* **Problem requirements**: Transcribe the data exactly, pictures excluded.

|---|

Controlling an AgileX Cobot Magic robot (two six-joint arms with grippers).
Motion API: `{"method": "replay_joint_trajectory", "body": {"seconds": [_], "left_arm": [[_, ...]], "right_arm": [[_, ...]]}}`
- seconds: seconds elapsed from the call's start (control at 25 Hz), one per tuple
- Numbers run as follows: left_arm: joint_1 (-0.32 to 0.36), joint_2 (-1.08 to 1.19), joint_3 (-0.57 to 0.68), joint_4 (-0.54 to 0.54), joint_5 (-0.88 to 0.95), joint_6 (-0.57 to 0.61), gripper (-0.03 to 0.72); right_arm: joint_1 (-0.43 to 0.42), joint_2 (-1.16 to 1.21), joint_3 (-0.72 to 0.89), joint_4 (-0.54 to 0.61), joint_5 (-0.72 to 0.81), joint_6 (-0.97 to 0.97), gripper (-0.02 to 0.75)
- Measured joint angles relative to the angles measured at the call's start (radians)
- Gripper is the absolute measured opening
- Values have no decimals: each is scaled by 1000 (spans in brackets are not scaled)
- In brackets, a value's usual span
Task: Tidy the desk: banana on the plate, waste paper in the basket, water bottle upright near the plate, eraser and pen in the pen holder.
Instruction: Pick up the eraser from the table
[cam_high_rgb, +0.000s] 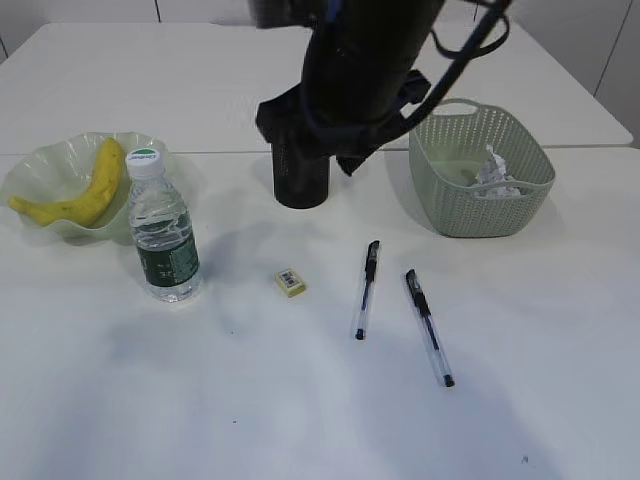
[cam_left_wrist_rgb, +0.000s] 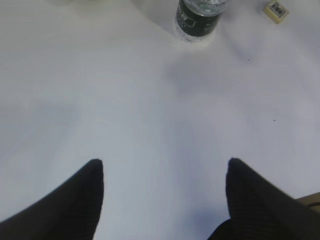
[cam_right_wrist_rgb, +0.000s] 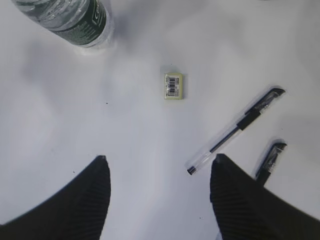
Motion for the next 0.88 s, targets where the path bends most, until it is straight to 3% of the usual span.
{"method": "replay_joint_trajectory", "body": {"seconds": [0.4,0.88], "left_arm": [[0,0,0,0,0,0,538],[0,0,0,-2,-35,0,538]], "right_arm": [[46,245,-163,-29,0,74,463],[51,387,-194,-94,-7,136,462]]}}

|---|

* **Written solution**:
Controlling an AgileX Cobot Magic robot (two six-joint arms with grippers).
Motion API: `{"method": "replay_joint_trajectory", "body": {"seconds": [_], "left_arm": [[_, ...]], "right_arm": [[_, ...]]}}`
- seconds: seconds elapsed from the call's start (control at 25 Hz), one per tuple
- Numbers run as follows: left_arm: joint_1 (-0.32 to 0.36), joint_2 (-1.08 to 1.19), joint_3 (-0.57 to 0.68), joint_4 (-0.54 to 0.54), joint_5 (-0.88 to 0.95), joint_6 (-0.57 to 0.61), gripper (-0.03 to 0.72); right_arm: joint_1 (-0.43 to 0.42), joint_2 (-1.16 to 1.21), joint_3 (-0.72 to 0.89), joint_4 (-0.54 to 0.61), joint_5 (-0.72 to 0.81), joint_6 (-0.97 to 0.97), gripper (-0.02 to 0.75)
- Measured joint angles relative to the angles measured at the call's start (radians)
- Gripper is the absolute measured opening
- Values have no decimals: each is scaled by 1000 (spans in brackets are not scaled)
- In brackets, a value's usual span
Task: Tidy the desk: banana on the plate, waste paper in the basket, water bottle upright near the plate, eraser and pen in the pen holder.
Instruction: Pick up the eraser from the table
[cam_high_rgb, +0.000s] 
[cam_left_wrist_rgb, +0.000s] 
[cam_right_wrist_rgb, +0.000s] 
Motion for the next 0.88 s, targets where the path bends most, until it is straight to 3% of the usual span.
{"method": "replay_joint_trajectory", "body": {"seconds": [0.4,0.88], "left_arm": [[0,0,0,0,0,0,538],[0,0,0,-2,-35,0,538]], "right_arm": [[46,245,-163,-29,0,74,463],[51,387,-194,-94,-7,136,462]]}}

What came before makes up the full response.